* _To do_
As soon as the line containing "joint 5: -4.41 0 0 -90" appears in the material below, start returning lines exactly, and end with the line containing "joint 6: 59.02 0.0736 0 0".

Given information Block Start

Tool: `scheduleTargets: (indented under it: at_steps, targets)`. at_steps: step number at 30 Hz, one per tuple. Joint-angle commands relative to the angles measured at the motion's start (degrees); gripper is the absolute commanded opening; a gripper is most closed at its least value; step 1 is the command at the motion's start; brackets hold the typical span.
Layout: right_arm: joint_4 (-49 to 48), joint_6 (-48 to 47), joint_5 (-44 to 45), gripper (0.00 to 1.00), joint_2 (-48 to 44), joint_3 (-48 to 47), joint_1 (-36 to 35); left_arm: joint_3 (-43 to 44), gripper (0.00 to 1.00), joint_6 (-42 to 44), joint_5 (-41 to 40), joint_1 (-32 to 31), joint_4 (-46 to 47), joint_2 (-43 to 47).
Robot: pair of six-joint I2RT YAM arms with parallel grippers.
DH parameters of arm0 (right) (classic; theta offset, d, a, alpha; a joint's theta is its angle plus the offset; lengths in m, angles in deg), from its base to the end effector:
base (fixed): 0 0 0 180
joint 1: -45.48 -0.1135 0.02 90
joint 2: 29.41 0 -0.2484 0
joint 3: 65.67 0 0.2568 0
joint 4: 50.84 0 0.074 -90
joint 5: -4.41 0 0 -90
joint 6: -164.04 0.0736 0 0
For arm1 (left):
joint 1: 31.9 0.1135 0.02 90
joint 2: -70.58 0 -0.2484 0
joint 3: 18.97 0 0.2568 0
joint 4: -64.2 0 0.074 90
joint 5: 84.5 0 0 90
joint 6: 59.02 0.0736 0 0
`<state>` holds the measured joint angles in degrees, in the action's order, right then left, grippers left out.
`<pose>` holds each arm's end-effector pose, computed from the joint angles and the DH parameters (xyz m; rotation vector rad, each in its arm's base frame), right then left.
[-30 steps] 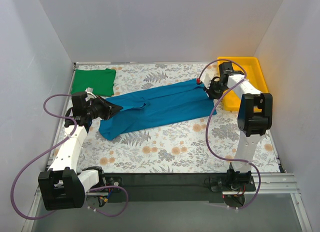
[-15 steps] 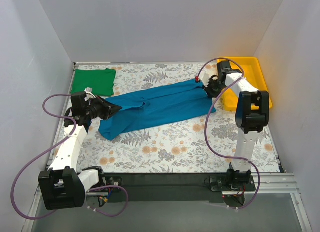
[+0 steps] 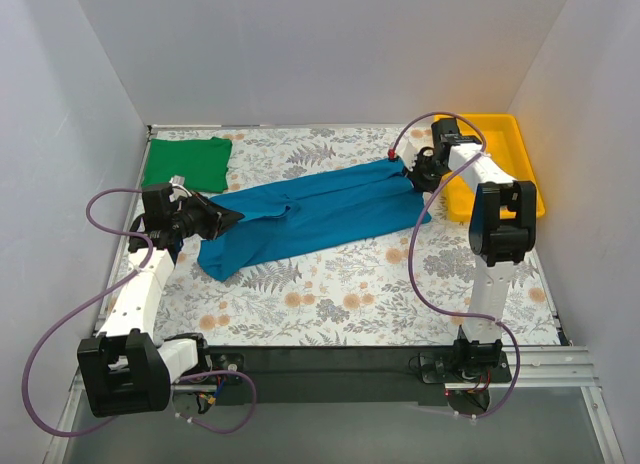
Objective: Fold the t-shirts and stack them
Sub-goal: Fold the tshirt
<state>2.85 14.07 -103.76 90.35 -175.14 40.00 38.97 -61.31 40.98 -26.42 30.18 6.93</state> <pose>0.4548 0.0667 0.1539 -1.4837 2.1316 0.0944 0.2711 -0.0169 0.2249 -1.6645 1.9593 -1.4106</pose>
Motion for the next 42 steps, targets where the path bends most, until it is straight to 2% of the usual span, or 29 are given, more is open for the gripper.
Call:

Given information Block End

* _Your solution_
joint 5: -4.41 0 0 -90
joint 6: -164.04 0.0736 0 0
For arm1 (left):
joint 1: 31.9 0.1135 0.02 90
joint 2: -70.58 0 -0.2484 0
joint 3: 18.97 0 0.2568 0
joint 4: -64.2 0 0.074 90
joint 5: 84.5 0 0 90
joint 6: 59.02 0.0736 0 0

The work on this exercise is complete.